ACTIVITY:
Nothing should appear in the answer except the lines from the one with "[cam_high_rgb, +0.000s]" through the end of the listing below, transcribed exactly and without pictures.

DATA PROVIDED:
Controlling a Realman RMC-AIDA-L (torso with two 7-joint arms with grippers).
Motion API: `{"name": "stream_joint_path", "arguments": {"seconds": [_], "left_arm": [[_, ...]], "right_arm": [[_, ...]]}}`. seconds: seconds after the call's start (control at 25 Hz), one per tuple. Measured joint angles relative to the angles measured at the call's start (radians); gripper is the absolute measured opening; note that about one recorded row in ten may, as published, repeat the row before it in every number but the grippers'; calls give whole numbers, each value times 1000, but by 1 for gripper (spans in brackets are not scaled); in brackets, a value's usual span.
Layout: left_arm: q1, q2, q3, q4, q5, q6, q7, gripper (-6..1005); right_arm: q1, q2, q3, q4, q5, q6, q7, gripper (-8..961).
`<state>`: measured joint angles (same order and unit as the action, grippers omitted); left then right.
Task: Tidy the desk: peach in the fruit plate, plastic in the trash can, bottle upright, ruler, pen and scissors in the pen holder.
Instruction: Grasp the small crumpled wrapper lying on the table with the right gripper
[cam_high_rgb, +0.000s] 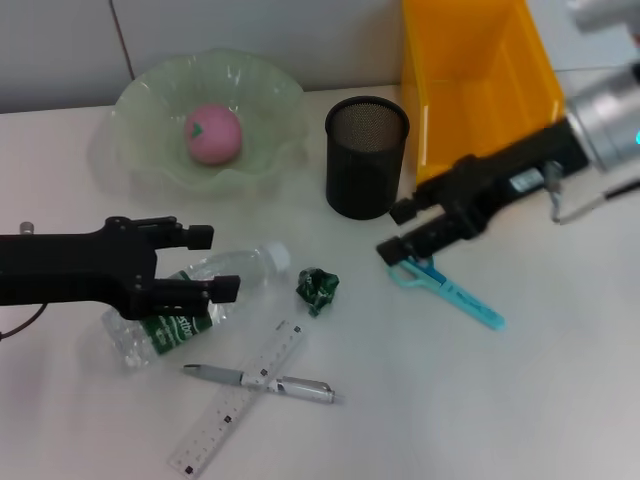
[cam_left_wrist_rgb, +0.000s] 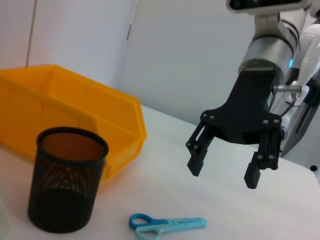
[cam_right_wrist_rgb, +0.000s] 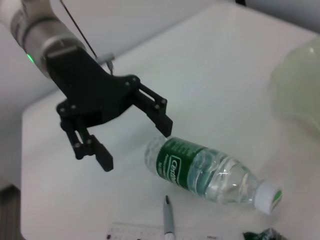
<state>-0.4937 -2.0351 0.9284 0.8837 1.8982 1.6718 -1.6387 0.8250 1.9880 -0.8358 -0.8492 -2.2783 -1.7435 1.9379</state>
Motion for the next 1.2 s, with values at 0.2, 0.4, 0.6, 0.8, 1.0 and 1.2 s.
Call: {"name": "stream_joint_path", "arguments": {"seconds": [0.2, 0.4, 0.6, 0.8, 1.0, 1.2], "left_arm": [[16, 20, -7, -2, 1, -9, -6, 842], [23, 31, -38, -4, 1, -8, -8, 842], [28, 33, -43, 0, 1, -4, -12, 842], [28, 38, -43, -1, 1, -2, -21, 842], [31, 38, -43, -4, 1, 1, -24, 842], [32, 38, -43, -5, 1, 2, -25, 842]], "right_arm": [[103, 14, -121, 31, -86, 77, 58, 671], [154, 48, -238, 64, -119, 164, 82, 669], [158, 89, -315, 69, -159, 272, 79, 668], [153, 96, -389, 99, -143, 370, 78, 667], [159, 99, -426, 146, -123, 440, 68, 665], [154, 99, -487, 167, -82, 496, 57, 664]]}}
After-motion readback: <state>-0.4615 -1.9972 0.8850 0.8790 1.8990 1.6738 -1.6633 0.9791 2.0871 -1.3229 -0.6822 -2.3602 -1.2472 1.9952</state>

SOLUTION TO THE EXERCISE:
[cam_high_rgb, +0.000s] 
[cam_left_wrist_rgb, +0.000s] 
[cam_right_wrist_rgb, +0.000s] 
<state>-0.4937 -2.0351 0.9284 0.8837 1.8982 1.6718 -1.6387 0.8250 1.9880 -0.8358 -0.8492 -2.2783 -1.7435 1.9379</state>
Motion for the next 1.2 s, with values at 0.2, 0.4, 0.6, 0.8, 1.0 and 1.2 s.
Call: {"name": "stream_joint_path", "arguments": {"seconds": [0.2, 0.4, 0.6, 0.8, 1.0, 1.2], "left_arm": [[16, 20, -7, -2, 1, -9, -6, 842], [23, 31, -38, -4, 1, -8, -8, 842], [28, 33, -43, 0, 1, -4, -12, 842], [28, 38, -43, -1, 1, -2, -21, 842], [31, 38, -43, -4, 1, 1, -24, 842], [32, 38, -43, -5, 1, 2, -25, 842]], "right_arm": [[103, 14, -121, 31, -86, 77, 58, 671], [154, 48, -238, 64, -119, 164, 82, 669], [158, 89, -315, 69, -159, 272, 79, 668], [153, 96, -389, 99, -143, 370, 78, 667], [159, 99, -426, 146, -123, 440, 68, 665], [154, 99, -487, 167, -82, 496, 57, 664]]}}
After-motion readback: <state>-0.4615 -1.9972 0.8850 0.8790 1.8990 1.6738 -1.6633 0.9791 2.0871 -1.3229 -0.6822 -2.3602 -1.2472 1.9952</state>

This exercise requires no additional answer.